§ **HOW TO COMPLETE THIS TASK**:
What you return must match the data exactly, line for line.

◇ ◇ ◇ ◇

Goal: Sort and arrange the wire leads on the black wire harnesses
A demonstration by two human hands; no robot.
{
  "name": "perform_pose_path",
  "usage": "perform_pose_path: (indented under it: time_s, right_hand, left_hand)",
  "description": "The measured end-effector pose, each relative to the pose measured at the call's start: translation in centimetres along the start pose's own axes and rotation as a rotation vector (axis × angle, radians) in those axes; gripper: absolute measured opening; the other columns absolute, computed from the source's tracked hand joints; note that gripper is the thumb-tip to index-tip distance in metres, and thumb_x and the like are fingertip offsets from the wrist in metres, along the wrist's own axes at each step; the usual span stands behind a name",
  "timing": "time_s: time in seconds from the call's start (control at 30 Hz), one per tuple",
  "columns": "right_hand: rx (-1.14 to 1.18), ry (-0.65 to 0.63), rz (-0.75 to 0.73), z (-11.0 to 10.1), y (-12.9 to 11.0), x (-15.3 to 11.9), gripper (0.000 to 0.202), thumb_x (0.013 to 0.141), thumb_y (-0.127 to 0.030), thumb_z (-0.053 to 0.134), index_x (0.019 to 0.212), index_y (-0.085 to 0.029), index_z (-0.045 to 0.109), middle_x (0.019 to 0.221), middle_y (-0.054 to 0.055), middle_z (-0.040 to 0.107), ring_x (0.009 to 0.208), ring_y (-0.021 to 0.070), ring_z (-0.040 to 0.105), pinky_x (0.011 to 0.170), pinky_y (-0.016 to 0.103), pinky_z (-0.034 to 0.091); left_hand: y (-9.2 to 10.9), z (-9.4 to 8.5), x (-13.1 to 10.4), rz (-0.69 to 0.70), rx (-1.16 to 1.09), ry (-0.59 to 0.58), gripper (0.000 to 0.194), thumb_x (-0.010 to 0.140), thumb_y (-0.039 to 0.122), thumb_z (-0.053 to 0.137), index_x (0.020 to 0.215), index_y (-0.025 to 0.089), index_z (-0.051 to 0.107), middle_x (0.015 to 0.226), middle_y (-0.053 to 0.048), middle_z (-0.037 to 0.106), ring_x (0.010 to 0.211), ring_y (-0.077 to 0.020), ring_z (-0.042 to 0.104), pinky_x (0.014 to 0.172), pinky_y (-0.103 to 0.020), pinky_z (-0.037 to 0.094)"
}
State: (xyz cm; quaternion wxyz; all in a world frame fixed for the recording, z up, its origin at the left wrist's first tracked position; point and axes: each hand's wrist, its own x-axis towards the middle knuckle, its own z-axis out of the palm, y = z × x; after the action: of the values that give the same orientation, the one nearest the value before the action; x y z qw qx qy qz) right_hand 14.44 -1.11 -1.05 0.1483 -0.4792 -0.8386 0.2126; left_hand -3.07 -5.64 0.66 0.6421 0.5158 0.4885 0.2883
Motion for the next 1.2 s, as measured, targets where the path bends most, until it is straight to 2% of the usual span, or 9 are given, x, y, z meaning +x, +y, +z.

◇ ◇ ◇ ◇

§ **TASK OUTPUT**:
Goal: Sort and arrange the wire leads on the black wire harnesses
A demonstration by two human hands; no robot.
{
  "name": "perform_pose_path",
  "usage": "perform_pose_path: (indented under it: time_s, right_hand, left_hand)",
  "description": "The measured end-effector pose, each relative to the pose measured at the call's start: translation in centimetres along the start pose's own axes and rotation as a rotation vector (axis × angle, radians) in those axes; gripper: absolute measured opening; the other columns absolute, computed from the source's tracked hand joints; note that gripper is the thumb-tip to index-tip distance in metres, and thumb_x and the like are fingertip offsets from the wrist in metres, along the wrist's own axes at each step; the usual span stands behind a name",
  "timing": "time_s: time in seconds from the call's start (control at 30 Hz), one per tuple",
  "columns": "right_hand: rx (-1.14 to 1.18), ry (-0.65 to 0.63), rz (-0.75 to 0.73), z (-11.0 to 10.1), y (-12.9 to 11.0), x (-15.3 to 11.9), gripper (0.000 to 0.202), thumb_x (0.013 to 0.141), thumb_y (-0.127 to 0.030), thumb_z (-0.053 to 0.134), index_x (0.019 to 0.212), index_y (-0.085 to 0.029), index_z (-0.045 to 0.109), middle_x (0.019 to 0.221), middle_y (-0.054 to 0.055), middle_z (-0.040 to 0.107), ring_x (0.009 to 0.208), ring_y (-0.021 to 0.070), ring_z (-0.040 to 0.105), pinky_x (0.011 to 0.170), pinky_y (-0.016 to 0.103), pinky_z (-0.034 to 0.091); left_hand: y (-9.2 to 10.9), z (-9.4 to 8.5), x (-13.1 to 10.4), rz (-0.69 to 0.70), rx (-1.16 to 1.09), ry (-0.59 to 0.58), gripper (0.000 to 0.194), thumb_x (-0.010 to 0.140), thumb_y (-0.039 to 0.122), thumb_z (-0.053 to 0.137), index_x (0.020 to 0.215), index_y (-0.025 to 0.089), index_z (-0.051 to 0.107), middle_x (0.015 to 0.226), middle_y (-0.053 to 0.048), middle_z (-0.037 to 0.106), ring_x (0.010 to 0.211), ring_y (-0.077 to 0.020), ring_z (-0.042 to 0.104), pinky_x (0.014 to 0.172), pinky_y (-0.103 to 0.020), pinky_z (-0.037 to 0.094)"
}
State: (xyz cm; quaternion wxyz; all in a world frame fixed for the recording, z up, its origin at the left wrist's first tracked position; point and axes: each hand's wrist, its own x-axis towards the middle knuckle, its own z-axis out of the palm, y = z × x; after the action: of the values that give the same orientation, the one nearest the value before the action; x y z qw qx qy qz) right_hand 14.44 -1.11 -1.05 0.1483 -0.4792 -0.8386 0.2126; left_hand -3.07 -5.64 0.66 0.6421 0.5158 0.4885 0.2883
Motion for the next 1.2 s, as measured, targets where the path bends most, until it is straight to 2% of the usual span, or 9 are given, x, y, z meaning +x, +y, +z.

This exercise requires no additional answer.